これまでJavaのスレッド機能は、JavaVMが実行されているOSが提供するスレッドと1対1対応していましたが、多数のスレッドが作成されるとOS上で多数のコンテキストスイッチングやメモリ消費が発生することになり、それが処理のオーバーヘッドになることがありました。
Virtual ThreadはOSによるスレッド生成に依存せず、JavaVMの中でJavaのスレッドを作成し管理できるようにしたものです。大幅に軽量なスレッド作成と管理が可能になり、スレッドを用いた多数の並行処理がさらに高速でスケーラブルなものになっています。
「JEP 429: Scoped Values(Incubator)」では、 イミュータブルデータをスレッド内およびスレッド間で共有できるようになります。特に大量のVirtual Threadsを使用する場合、スレッドローカル変数よりも理解しやすく、堅牢性や性能も向上します。

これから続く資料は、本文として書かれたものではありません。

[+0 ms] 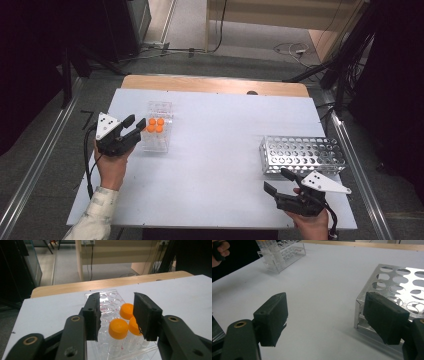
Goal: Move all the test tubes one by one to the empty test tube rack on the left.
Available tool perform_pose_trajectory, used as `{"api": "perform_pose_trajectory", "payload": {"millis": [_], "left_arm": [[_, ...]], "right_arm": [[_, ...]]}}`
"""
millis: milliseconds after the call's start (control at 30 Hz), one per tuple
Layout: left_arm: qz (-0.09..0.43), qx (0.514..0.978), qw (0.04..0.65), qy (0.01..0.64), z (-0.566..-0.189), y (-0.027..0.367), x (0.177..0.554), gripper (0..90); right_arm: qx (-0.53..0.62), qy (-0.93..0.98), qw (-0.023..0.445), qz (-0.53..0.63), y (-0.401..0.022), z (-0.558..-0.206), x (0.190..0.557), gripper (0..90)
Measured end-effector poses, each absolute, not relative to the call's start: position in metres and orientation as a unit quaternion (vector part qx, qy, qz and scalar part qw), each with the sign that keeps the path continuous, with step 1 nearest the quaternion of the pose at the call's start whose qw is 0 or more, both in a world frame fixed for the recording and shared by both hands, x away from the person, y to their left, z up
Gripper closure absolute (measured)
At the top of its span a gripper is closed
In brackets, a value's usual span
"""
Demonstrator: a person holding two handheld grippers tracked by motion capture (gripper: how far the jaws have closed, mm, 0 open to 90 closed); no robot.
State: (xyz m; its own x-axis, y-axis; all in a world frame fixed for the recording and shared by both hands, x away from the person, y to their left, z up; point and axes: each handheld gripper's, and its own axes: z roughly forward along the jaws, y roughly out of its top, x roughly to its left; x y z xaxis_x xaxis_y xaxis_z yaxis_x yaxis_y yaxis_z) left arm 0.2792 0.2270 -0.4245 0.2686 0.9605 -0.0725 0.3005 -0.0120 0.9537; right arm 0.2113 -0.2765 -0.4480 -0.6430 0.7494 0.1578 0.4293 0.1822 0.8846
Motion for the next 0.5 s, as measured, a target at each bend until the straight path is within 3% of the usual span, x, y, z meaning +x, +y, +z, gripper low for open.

「JEP 437: Structured Concurrency(2nd Incubator)」は、異なるスレッドで実行される複数のタスクを1つの作業単位として扱うことでエラーハンドリングやキャンセル処理などを簡素化でき、プログラムの信頼性や可観測性を強化できます。
Project Panama
「JEP 434: Foreign Function & Memory API(2nd Preview)」は、 JavaプログラムがJavaランタイム外のコードやデータに対してJNI(Java Native Interface)を必要とせずに効率的な呼び出しやメモリへのセキュアナアクセスを実現します。
「JEP 438: Vector API(5th Incubator)」は、ベクトル計算をCPUアーキテクチャのベクトル命令にコンパイルでき、同等のスカラー計算と比較して性能向上を実現します。